Project Akaba has a very clean interface with an entry point for Goals, and Project criteria, using sliders. The main display shows an array of solutions organised by score of meeting the initial design goal. This really is exciting stuff. Autodesk has similar plans for Urban-level city planning tools.

Project Akaba allows designers to tell the computer the design goal and it comes up with a number of solutions


Looking at the real innovation coming out of Autodesk’s AEC team at the moment, indicates that a lot of the work being done in trying to solve the conceptual conundrum. While CAD has been great for documentation, conceptual products have typically not offered that much improvement over pen and paper and yet it is here at the early stages that most of the bad decisions are made. With Dynamo and FormIt Autodesk is tackling the geometry of conceptual design and while it is taking a while to get there, the addition of analysis means the company will soon provide a suite of powerful tools to give architect’s real insight into the performance of their buildings.

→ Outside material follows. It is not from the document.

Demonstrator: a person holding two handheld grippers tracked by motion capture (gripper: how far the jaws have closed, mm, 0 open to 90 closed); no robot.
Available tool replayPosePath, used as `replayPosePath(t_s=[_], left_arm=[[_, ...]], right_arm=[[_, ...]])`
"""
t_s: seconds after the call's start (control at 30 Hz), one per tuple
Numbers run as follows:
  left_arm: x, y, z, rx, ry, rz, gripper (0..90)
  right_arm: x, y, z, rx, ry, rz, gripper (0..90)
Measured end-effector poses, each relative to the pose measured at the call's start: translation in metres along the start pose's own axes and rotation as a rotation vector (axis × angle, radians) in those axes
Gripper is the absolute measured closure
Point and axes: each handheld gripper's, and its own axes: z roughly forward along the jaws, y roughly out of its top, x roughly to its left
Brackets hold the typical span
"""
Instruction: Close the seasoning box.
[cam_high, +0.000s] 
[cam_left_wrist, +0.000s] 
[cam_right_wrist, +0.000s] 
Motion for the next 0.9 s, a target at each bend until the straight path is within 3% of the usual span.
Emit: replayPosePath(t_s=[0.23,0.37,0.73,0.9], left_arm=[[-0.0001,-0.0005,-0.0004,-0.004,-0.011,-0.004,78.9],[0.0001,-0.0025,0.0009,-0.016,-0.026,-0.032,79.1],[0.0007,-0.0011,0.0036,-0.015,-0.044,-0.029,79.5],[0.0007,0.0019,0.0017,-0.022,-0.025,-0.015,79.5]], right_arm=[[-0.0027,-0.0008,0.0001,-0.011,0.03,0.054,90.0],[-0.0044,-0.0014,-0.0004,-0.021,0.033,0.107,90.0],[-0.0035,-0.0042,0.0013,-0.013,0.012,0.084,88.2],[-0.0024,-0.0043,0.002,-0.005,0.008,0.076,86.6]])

Add Project Akaba into the mix and computers will finally amplify a designer’s talent.

Developments would also indicate that Autodesk is keen to drive further into the construction and post operation side of the business, although here Autodesk will be operating in markets that already have many large players offering mature point solutions. It still baffles me how Autodesk does not really have an industrial strength document management system to pull all of this together.

Revit has seen some good software architecture improvements this revision, which is bound to be a big crowd pleaser, although core architectural functionality has only seen minor updates. Steel, Concrete and Fabrication see the best enhancements.

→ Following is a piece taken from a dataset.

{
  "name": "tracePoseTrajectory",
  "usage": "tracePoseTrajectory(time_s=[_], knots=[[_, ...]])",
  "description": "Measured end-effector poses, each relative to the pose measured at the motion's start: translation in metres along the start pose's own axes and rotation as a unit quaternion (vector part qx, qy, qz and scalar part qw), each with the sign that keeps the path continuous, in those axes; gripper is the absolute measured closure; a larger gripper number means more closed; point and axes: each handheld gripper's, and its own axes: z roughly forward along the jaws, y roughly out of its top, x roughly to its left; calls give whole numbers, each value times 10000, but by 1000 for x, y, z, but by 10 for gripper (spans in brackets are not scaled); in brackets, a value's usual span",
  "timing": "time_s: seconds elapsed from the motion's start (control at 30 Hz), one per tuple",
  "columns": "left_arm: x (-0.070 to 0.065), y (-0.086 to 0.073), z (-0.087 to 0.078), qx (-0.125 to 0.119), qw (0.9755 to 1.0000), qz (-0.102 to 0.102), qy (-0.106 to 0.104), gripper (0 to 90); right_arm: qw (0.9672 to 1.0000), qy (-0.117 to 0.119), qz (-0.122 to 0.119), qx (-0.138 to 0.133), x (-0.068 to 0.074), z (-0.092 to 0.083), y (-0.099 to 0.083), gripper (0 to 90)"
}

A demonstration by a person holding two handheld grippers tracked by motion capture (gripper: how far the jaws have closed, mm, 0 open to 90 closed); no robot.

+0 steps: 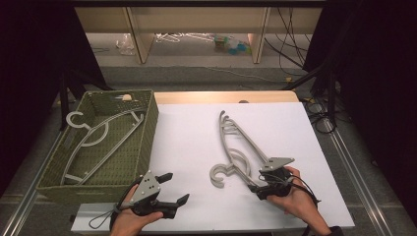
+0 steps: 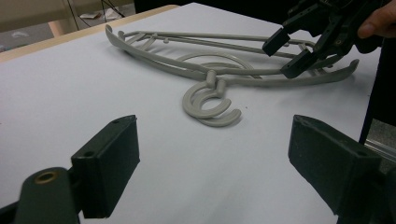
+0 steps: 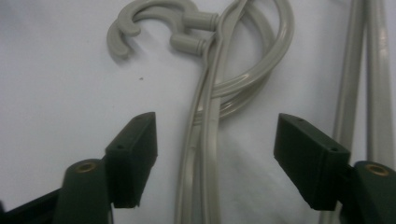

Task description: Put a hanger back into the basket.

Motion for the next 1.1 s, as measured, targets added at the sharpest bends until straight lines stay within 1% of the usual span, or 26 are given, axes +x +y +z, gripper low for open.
tracePoseTrajectory(time_s=[0.03, 0.07, 0.1, 0.13, 0.17, 0.23, 0.27, 0.3, 0.33, 0.37, 0.4, 0.43, 0.47, 0.5, 0.53, 0.6, 0.67, 0.7, 0.73, 0.77, 0.83, 0.9, 1.0, 1.03, 1.07, 1.1], knots=[[0, 0, 0, 2, 10000, -6, -15, 164, 10000, 43, 40, 39, 0, 3, 1, 376], [0, 0, 1, 3, 10000, -11, -25, 164, 9998, 94, 21, 153, 0, 4, 1, 407], [0, 0, 1, 59, 10000, 4, -10, 164, 9996, 127, 35, 230, 0, 7, 2, 439], [0, -1, 1, 74, 10000, 16, -36, 164, 9997, 114, -40, 189, -2, 11, 2, 460], [0, -1, 1, 92, 9999, 30, -25, 165, 9996, 131, 41, 234, -2, 12, 3, 479], [-1, -1, 2, 90, 9999, 35, -35, 165, 9988, 174, 169, 431, -3, 13, 4, 493], [-1, -1, 2, 87, 10000, 27, -29, 166, 9987, 183, 191, 437, -4, 15, 5, 510], [-1, -1, 2, 78, 10000, 24, -30, 166, 9983, 179, 251, 503, -3, 16, 5, 531], [-1, -1, 2, 78, 10000, 24, -30, 167, 9983, 179, 251, 503, -3, 16, 5, 531], [-1, -2, 1, 100, 9999, 36, -52, 167, 9973, 184, 344, 621, -3, 19, 6, 574], [-1, -2, 1, 100, 9999, 36, -52, 167, 9976, 218, 255, 610, -4, 20, 6, 583], [-1, -2, 1, 108, 9999, 79, -58, 167, 9974, 186, 265, 646, -3, 21, 7, 597], [-1, -2, 1, 108, 9999, 79, -58, 167, 9969, 218, 294, 695, -3, 20, 9, 615], [-1, -2, 1, 102, 9999, 81, -44, 167, 9969, 230, 327, 678, -2, 22, 10, 632], [0, -2, 1, 102, 9999, 81, -43, 168, 9968, 230, 259, 715, -2, 22, 11, 633], [0, -2, 2, 101, 9999, 84, -67, 169, 9964, 219, 309, 763, -2, 22, 12, 648], [0, -2, 2, 83, 9999, 68, -69, 171, 9962, 286, 334, 752, -3, 21, 11, 684], [0, -1, 2, 90, 9999, 75, -69, 172, 9960, 367, 350, 737, -3, 20, 12, 722], [0, -1, 2, 90, 9999, 75, -69, 172, 9960, 367, 350, 737, -3, 20, 12, 722], [-1, -2, 2, 150, 9998, 145, -35, 173, 9960, 427, 273, 731, -3, 17, 12, 794], [-1, -2, 2, 154, 9997, 180, -39, 174, 9961, 375, 244, 757, -1, 16, 13, 797], [-1, -1, 2, 143, 9997, 177, -33, 176, 9963, 327, 164, 773, -1, 15, 14, 801], [-2, -2, 1, 179, 9996, 211, -37, 177, 9970, 297, 99, 709, -1, 11, 15, 802], [-1, -2, 1, 158, 9996, 241, -62, 178, 9980, 158, 36, 607, 0, 6, 17, 810], [-1, -1, 1, 149, 9997, 190, -10, 179, 9984, 147, -35, 550, -1, 4, 18, 816], [0, -1, 1, 129, 9997, 224, -39, 181, 9990, 88, -30, 446, -1, 1, 18, 820]])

Looking at Autodesk’s Manufacturing division with new products like Fusion, which reside in the cloud and are clearly meant as a replacement for Inventor, I can not clearly see what the AEC team is going to do when it comes to getting Revit on the cloud, or coming up with a new code stream that leverages contemporary computer programming and computer architectures. The AEC sector is notoriously slow moving when it comes to technology change so perhaps the company does not feel the pressure to refresh, and for the majority of the market this is probably fine.

I just can not help thinking what second generation BIM tools will look like and I regularly meet advanced users who are pushing today’s software beyond to their maximum capabilities.

Harbour views

New offices Autodesk’s AEC team is currently centered in Waltham which is on the outskirts of Boston, in a fairly typical office building. With the changes at Autodesk HQ in San Francisco, which had an entire Pier of fabrication and workshops added for employees and local customers, the AEC division has decided to relocate to downtown Boston and have its own workshops.

Located in the North End area Autodesk’s new building looks out onto the inner harbour, and is due to open next year. The AEC summit was held in one of the as-yet untouched spaces, which, while being just a shell, will be a really impressive space once completed. The main problem for Autodesk here is, as it is the AEC division moving in, there are many ex-architects turned employees that will want to have their say on the refit and layout! Janet Echelman Autodesk took us to see an art installation at Boston’s Rose Kennedy Greenway. The work by Janet Echelman, called ‘As if it were Already Here’ is handmade from over 100 miles of tensioned, coloured rope, tied together with over half a million knots, suspended between three downtown skyscrapers. The net forms three voids, which represent the three hills that were raised to create Boston Harbour

As If It Were Already Here” by Janet Echelman, is suspended over Boston’s Rose Kennedy Greenway from May until October 2015. Custom code in Maya allowed Echelman to visualise the sculpture before making it.

Echelman first came in contct with Autodesk while giving a lecture on her work. Autodesk CEO Carl Bass and CTO Jeff Kowalski were in the audience and, when she mentioned how hard it was to model the elastic motion of her work, they offered to help develop a tool to model her designs. Using Maya, Autodesk wrote a plug-in which enables her to more easily explore net densities, shape, and scale, and simulate the effects of gravity and wind.